When Mathematics Helps Physics: Calculation of the Integral of Kholodenko and Silagadze
Dominik Beck
TL;DR
This work provides a physics-free, contour-based derivation of the Landau-Zener-type integral $I_n=\frac{2}{n!}\left(\frac{\pi}{4}\right)^n$ for all $n\ge1$, by recasting the problem into a generating function framework. The authors introduce auxiliary real-valued functions $U,V$ and complex combinations $P,Q$, then derive a chain of relations through a contour integral and a pair of integral transforms, culminating in an imaginary-boundary condition that fixes the generating-function coefficients.

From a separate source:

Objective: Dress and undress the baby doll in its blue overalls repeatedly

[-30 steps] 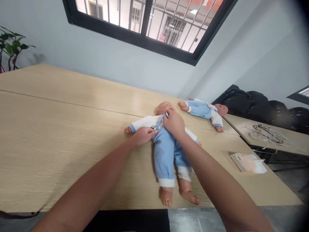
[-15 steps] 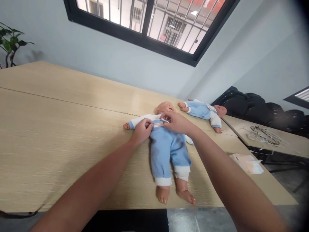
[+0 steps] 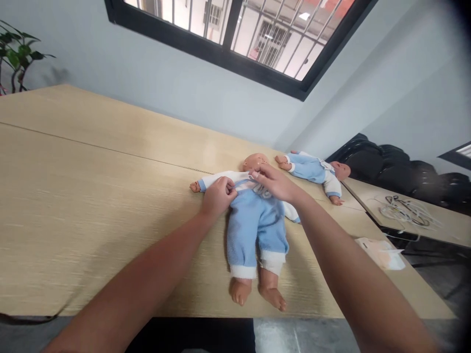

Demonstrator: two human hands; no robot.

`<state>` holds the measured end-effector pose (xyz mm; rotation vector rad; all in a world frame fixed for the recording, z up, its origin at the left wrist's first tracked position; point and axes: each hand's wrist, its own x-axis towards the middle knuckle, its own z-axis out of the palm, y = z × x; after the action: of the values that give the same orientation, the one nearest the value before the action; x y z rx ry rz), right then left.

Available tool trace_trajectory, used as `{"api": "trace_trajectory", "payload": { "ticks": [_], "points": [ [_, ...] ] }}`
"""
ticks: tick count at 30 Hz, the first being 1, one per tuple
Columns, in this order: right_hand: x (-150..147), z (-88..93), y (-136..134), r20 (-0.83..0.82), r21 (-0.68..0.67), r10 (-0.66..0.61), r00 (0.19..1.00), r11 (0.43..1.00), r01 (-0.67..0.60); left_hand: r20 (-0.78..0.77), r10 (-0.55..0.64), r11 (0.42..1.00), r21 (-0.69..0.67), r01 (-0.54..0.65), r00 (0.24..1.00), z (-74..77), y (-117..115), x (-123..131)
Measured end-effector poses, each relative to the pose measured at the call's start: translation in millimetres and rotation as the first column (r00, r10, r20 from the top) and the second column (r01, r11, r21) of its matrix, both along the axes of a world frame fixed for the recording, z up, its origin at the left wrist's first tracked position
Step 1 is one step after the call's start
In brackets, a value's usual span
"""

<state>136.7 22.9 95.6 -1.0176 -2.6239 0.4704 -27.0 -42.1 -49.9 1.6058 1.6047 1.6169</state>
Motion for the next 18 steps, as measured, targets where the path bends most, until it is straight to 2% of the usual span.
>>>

The core steps involve an integral equation for a generating function $T(x,t)$, its reduction to a fourth-order ODE, and the use of even and truncated transforms to relate values at infinity to those at the origin, with explicit expressions for $\alpha(t)$ and $\beta(t)$ in terms of $U,V$. A related result shows a symmetric variant $K_n$ yields the same closed form, highlighting a purely mathematical route to a problem connected to the Landau-Zener formula. The approach broadens accessibility to these integrals by avoiding quantum-physics notions and demonstrates how contour methods can unlock exact, rapidly computable formulas for nested cosines integrals.
Abstract
In this paper, we show a physics-free derivation of a Landau-Zener type integral introduced by Kholodenko and Silagadze.